Mosca aumenta la pressione su Radio Free Europe/Radio Liberty

Un tribunale di Mosca ha dichiarato fallita la società che gestisce le operazioni russe di Radio Free Europe/Radio Liberty.

L’ordine di lunedì è arrivato dopo che l’emittente si è rifiutata di pagare multe per un totale di oltre 14 milioni di dollari per il mancato rispetto della legge russa sugli agenti stranieri.

La Russia ha designato RFE/RL come agente straniero insieme a più di 30 giornalisti della rete. Dall’invasione dell’Ucraina dello scorso anno, il Cremlino ha anche bloccato l’accesso a siti di media stranieri tra cui RFE/RL e ColorNews. Entrambe le emittenti sono entità indipendenti sotto l’Agenzia statunitense per i media globali (USAGM).

“Il Cremlino ha ora mandato in bancarotta la nostra entità russa, bloccato i nostri siti web e designato i giornalisti come agenti stranieri, ma il nostro pubblico all’interno della Russia continua a crescere”, ha detto lunedì RFE/RL citando il suo presidente e amministratore delegato, Jamie Fly.

I russi “cercano fonti di informazione indipendenti. Questo ultimo assalto alla nostra entità russa non farà nulla per cambiare questo fatto”, ha detto Fly.

RFE/RL paragona la legge a uno strumento di censura

Il Comitato per la protezione dei giornalisti con sede a New York ha affermato in una dichiarazione che dichiarare fallita una rete di notizie indipendente “dimostra come la legislazione del paese sui cosiddetti ‘agenti stranieri’ sia stata utilizzata per strangolare economicamente un media”.

RFE/RL ha descritto la legge sugli agenti stranieri come uno strumento di censura politica.
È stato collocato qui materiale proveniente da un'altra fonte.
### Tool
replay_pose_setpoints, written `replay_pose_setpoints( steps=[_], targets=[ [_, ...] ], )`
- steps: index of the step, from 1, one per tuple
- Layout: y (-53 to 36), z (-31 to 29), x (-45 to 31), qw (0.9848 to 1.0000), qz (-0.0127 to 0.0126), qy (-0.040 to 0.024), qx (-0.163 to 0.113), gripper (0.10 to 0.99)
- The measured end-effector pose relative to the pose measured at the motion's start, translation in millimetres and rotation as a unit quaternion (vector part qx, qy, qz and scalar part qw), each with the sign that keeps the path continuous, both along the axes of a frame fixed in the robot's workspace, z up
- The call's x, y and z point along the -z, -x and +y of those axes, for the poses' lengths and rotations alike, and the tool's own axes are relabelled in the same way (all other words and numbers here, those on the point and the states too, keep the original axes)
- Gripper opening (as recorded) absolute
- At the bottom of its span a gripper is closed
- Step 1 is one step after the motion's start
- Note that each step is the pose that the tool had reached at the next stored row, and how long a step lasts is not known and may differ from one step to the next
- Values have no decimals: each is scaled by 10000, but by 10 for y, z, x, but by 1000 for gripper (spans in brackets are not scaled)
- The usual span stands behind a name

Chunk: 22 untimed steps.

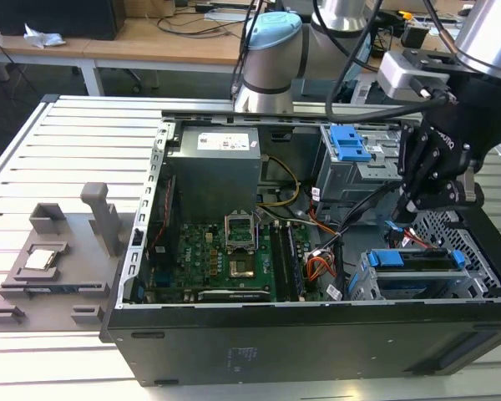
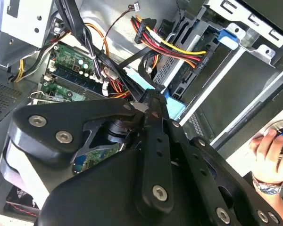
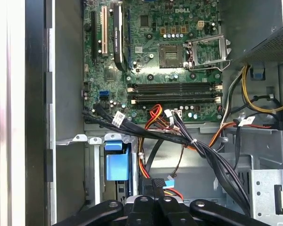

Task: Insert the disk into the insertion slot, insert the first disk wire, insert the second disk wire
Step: 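Insert the second disk wire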

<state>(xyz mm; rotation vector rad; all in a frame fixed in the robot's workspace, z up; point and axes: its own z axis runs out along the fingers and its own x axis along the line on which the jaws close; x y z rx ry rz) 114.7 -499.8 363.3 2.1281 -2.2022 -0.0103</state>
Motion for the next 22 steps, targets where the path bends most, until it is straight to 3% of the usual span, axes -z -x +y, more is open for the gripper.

Ha impugnato le azioni di Mosca presso la Corte europea dei diritti dell’uomo.

La legge russa sugli agenti stranieri è stata ampliata per includere i media dopo che un ordine degli Stati Uniti del 2017 ha costretto i media sostenuti dal Cremlino operanti in America a registrarsi presso il Foreign Agent Registration Act del Dipartimento di giustizia, noto anche come FARA.

Sotto FARA, le società controllate da governi stranieri devono segnalare attività, ricevute e “materiale informativo”.
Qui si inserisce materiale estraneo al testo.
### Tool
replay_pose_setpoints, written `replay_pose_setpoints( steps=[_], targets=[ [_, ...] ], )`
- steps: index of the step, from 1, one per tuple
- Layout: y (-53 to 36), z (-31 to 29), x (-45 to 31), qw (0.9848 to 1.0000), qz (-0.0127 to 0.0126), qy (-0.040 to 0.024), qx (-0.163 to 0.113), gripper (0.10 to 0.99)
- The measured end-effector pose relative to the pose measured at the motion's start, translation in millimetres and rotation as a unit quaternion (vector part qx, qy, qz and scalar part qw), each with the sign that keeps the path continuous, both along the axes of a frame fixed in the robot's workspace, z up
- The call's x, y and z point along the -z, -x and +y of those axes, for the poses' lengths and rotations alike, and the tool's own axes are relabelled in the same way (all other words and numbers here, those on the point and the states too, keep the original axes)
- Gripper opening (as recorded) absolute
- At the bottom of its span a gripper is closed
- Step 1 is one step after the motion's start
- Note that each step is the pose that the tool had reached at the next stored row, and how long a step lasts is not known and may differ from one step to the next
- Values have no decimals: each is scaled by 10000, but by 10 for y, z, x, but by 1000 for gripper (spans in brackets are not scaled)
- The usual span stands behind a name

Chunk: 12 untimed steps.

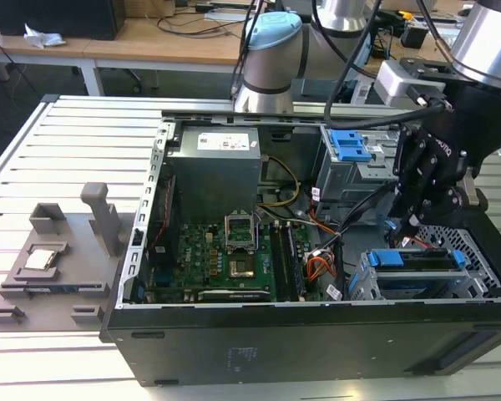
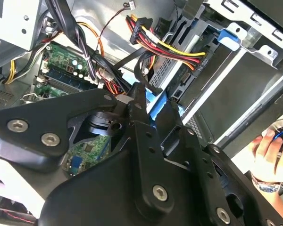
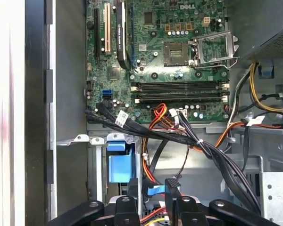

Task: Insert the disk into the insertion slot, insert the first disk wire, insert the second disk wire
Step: 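Insert the second disk wire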

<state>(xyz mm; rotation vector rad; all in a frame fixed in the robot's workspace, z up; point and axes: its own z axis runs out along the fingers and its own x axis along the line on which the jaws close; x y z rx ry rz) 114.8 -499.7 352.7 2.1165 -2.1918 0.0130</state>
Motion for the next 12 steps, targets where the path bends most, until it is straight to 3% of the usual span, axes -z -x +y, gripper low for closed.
replay_pose_setpoints(
  steps=[7,12],
  targets=[
    [-1,3,122,10000,1,1,0,361],
    [-1,3,162,10000,1,0,0,361]
  ],
)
Ma a differenza di FARA, le normative russe richiedono ai media registrati come agenti stranieri di contrassegnare tutti i contenuti come creati da un canale che “svolge la funzione di un agente straniero”.

Le persone designate come agenti stranieri devono anche presentare rapporti regolari dettagliati che contabilizzino qualsiasi denaro depositato sul loro conto.

La Russia ha un pessimo record per la libertà dei media e ha intensificato le leggi e le politiche repressive dalla sua invasione dell’Ucraina nel febbraio 2022.

L’osservatore dei media Reporters Without Borders (RSF) osserva che dall’inizio della guerra “quasi tutti i media indipendenti sono stati banditi, bloccati e/o dichiarati ‘agenti stranieri’. Tutti gli altri sono soggetti a censura militare”.

Nella classifica di RSF dei paesi che hanno il miglior ambiente mediatico, la Russia si è classificata al 155° posto su 180.

I media condividono le notizie via satellite

Con l’accesso a notizie credibili ostacolato in Russia, USAGM ha intensificato gli sforzi per mantenere il flusso di notizie.

A marzo, l’agenzia di stampa ha annunciato l’intenzione di espandere la distribuzione via satellite del notiziario in lingua russa “Current Time”, diretto al pubblico in Russia e nei paesi limitrofi.

“C’è un crescente appetito in tutta Europa per un’alternativa in lingua russa affidabile e basata sui fatti alle informazioni controllate dal Cremlino”, ha detto in una nota il capo di USAGM Amanda Bennett.